Expressing condolences

Knowing what to say to someone who’s grieving can be tough. Here’s a quick guide.

Approaching the bereaved

Keep your expression of sympathy brief and heartfelt. Often, a simple “I’m so sorry for your loss” is enough. If you have a specific memory of the deceased, share it. A positive anecdote or a quality you admired about them can bring comfort.

What to say and what to avoid

Now isn’t the time to offer unsolicited advice or minimize the person’s grief. Avoid talking about your own problems or experiences. Instead, focus on offering support and listening.

Non-verbal communication

A gentle touch on the arm or shoulder can convey empathy. Maintain eye contact and offer a warm, sincere expression. Your presence and support can be more meaningful than words.

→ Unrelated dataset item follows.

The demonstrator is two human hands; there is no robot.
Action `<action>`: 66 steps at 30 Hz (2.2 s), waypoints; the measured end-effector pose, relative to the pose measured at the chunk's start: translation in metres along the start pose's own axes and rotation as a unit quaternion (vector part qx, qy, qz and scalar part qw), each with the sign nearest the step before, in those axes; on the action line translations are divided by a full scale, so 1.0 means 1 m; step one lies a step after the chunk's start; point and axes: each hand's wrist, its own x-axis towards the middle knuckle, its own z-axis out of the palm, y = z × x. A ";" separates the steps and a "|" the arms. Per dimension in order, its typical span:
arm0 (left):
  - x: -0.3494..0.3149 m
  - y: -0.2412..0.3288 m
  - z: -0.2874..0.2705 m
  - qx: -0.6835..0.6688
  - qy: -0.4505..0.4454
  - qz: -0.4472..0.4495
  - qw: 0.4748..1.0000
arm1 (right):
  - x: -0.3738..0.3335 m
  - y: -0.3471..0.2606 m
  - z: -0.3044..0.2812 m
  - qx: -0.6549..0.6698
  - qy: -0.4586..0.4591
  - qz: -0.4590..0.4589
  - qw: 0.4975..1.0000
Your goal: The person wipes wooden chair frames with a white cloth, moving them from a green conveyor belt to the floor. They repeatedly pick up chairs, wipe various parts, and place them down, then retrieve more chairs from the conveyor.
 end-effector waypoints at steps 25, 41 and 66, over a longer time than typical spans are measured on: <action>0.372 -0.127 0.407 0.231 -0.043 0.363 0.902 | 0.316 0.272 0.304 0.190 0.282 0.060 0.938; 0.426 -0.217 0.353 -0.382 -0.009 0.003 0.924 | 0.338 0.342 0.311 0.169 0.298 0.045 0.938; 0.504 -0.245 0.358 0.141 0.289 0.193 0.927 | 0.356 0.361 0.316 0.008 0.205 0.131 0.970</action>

After the funeral: Etiquette and support

Your support of the bereaved family doesn’t end when the service ends. Here are ways you can continue to offer comfort and assistance.

Following up after the service

A quick phone call or a handwritten note after the funeral service can let the family know you’re thinking of them.

Offering to run errands or drop off a meal can be an especially kind gesture in the weeks following the funeral.

Attending the funeral reception

Funeral receptions provide a chance to share memories of the person who died and to connect with others who are grieving their loss.

Continue to be considerate of the family’s feelings. Keep conversations positive and respectful.

Digital etiquette

Unless the family has given you permission, it’s best not to post about the funeral on social media. If you feel you must take photos, do so discreetly and keep them to yourself unless the family asks you to share them.

Final Thoughts

Funeral etiquette is about showing respect and compassion when people are experiencing some of the worst days of their lives. Good manners are really about being aware of other people’s feelings and responding to them appropriately.

By understanding and practicing proper funeral etiquette, you can provide meaningful support to the bereaved and honor the person who has died. Remember, every family and every situation is unique, so pay attention to cues and adjust your behavior accordingly.